■ TASK PROMPT
Nothing but the lines from the one with "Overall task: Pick" through the final line of the entries below should be written out, each exactly as given.

(Stored items)
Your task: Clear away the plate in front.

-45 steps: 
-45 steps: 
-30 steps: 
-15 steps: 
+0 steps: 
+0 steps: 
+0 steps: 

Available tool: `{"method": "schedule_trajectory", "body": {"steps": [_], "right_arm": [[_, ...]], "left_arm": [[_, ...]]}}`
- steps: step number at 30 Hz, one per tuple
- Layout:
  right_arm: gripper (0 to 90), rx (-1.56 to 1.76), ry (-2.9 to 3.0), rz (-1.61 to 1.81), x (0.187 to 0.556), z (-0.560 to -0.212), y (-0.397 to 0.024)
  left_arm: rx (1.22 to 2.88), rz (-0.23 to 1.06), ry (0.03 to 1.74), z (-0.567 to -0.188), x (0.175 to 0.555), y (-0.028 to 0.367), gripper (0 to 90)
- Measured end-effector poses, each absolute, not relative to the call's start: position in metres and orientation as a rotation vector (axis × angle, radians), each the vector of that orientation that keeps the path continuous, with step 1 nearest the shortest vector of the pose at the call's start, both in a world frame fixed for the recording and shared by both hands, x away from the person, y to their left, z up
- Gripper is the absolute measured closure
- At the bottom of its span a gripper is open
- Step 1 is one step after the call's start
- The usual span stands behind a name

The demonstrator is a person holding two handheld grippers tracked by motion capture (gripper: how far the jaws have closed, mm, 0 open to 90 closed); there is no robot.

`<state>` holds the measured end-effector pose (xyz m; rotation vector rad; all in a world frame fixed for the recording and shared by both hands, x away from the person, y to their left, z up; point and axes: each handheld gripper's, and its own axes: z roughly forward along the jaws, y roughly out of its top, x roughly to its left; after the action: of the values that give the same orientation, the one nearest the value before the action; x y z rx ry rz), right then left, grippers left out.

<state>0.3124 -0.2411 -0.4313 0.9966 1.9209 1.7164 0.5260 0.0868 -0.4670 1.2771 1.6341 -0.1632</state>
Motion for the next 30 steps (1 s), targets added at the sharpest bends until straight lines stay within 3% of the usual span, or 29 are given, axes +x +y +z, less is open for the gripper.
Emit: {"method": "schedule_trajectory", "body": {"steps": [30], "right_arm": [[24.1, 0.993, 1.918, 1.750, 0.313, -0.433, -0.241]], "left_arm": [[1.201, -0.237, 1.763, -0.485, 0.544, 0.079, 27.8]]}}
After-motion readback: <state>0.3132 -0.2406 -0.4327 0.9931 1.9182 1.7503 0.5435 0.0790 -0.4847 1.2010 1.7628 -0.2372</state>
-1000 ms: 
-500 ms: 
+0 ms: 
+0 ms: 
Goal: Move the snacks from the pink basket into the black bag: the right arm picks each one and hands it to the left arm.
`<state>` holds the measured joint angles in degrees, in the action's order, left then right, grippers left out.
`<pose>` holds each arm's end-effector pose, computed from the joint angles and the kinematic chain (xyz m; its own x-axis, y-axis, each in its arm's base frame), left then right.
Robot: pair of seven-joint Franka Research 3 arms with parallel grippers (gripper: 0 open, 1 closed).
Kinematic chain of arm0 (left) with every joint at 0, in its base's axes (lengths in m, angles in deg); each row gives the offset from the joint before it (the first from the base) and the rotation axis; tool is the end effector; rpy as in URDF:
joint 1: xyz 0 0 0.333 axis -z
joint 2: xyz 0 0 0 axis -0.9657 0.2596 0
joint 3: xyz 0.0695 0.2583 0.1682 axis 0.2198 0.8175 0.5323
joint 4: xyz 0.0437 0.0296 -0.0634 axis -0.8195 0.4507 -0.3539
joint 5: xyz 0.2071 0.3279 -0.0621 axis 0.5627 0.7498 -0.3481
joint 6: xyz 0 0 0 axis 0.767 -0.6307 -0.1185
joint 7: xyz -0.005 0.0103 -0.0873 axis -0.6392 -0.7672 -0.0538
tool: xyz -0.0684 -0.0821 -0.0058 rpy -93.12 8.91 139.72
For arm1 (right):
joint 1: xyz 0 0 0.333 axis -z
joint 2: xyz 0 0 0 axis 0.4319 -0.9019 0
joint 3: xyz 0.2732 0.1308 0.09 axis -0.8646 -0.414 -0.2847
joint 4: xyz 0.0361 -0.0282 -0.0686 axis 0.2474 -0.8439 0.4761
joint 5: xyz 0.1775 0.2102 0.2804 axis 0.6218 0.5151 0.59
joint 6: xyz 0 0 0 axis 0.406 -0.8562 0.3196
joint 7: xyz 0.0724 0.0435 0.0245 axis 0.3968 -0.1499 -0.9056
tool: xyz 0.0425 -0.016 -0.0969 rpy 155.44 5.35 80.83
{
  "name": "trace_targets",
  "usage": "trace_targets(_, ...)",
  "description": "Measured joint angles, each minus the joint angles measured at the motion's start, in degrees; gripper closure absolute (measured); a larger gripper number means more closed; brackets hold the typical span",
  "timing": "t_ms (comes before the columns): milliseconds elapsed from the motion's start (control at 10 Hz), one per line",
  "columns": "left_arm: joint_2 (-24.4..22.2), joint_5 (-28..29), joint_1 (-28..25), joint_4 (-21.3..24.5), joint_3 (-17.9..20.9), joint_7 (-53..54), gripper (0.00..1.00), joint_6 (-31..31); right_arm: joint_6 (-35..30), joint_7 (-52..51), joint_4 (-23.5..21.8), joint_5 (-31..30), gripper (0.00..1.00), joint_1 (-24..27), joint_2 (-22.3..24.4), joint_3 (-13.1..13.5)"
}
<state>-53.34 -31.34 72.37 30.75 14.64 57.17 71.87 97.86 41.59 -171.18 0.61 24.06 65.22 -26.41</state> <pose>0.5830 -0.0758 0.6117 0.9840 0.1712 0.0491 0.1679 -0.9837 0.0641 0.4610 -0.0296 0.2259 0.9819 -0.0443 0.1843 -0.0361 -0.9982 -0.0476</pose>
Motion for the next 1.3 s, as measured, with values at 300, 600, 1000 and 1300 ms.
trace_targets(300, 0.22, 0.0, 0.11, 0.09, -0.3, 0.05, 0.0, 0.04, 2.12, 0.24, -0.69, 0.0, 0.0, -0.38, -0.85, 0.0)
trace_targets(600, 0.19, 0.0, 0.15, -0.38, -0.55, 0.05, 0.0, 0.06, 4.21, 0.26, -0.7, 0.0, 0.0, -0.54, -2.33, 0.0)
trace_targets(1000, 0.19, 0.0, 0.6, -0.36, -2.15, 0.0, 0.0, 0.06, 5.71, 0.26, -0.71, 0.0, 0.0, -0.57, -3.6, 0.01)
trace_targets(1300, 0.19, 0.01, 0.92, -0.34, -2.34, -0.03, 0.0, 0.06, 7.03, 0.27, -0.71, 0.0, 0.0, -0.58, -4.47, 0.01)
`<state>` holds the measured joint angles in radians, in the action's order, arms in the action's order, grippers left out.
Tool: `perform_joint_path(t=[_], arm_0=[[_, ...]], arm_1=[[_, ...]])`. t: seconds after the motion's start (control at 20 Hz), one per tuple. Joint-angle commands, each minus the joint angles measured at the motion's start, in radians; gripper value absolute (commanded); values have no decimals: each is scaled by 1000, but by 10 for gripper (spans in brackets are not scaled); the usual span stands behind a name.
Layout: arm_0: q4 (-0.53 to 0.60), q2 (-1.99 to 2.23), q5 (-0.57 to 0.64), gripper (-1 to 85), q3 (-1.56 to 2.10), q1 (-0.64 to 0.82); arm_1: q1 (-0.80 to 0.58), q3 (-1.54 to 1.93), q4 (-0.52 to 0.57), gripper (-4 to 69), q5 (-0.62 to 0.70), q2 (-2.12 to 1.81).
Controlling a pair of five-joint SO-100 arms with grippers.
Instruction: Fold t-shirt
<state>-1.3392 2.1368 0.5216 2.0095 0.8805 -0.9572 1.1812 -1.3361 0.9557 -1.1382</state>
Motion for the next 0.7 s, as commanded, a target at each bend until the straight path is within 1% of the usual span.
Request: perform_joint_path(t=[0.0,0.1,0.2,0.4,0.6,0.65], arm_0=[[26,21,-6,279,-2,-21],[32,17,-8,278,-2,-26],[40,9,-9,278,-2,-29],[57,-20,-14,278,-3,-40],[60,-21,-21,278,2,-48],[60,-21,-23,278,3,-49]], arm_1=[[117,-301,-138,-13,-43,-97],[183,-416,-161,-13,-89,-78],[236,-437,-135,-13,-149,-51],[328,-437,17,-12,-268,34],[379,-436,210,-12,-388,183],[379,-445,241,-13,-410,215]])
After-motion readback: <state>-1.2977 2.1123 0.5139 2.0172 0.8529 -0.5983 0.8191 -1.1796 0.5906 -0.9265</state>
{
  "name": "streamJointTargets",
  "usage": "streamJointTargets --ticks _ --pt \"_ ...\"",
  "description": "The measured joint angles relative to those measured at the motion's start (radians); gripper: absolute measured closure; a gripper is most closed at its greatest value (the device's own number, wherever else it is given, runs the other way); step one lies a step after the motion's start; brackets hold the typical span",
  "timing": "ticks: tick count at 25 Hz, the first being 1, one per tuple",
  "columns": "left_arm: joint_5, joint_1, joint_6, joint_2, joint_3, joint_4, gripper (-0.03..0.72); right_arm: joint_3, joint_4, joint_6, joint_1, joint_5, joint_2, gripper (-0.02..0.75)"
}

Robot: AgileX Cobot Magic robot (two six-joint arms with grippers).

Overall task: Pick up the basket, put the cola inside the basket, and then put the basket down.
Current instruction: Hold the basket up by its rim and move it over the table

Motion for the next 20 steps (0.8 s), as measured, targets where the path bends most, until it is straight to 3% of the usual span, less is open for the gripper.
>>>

■ COMPLETED EXERCISE
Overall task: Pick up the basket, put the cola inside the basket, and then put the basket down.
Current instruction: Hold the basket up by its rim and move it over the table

Motion for the next 20 steps (0.8 s), as measured, targets where the path bends most, until it is straight to 3% of the usual span, less is open for the gripper.
>>>

There is no more to the answer.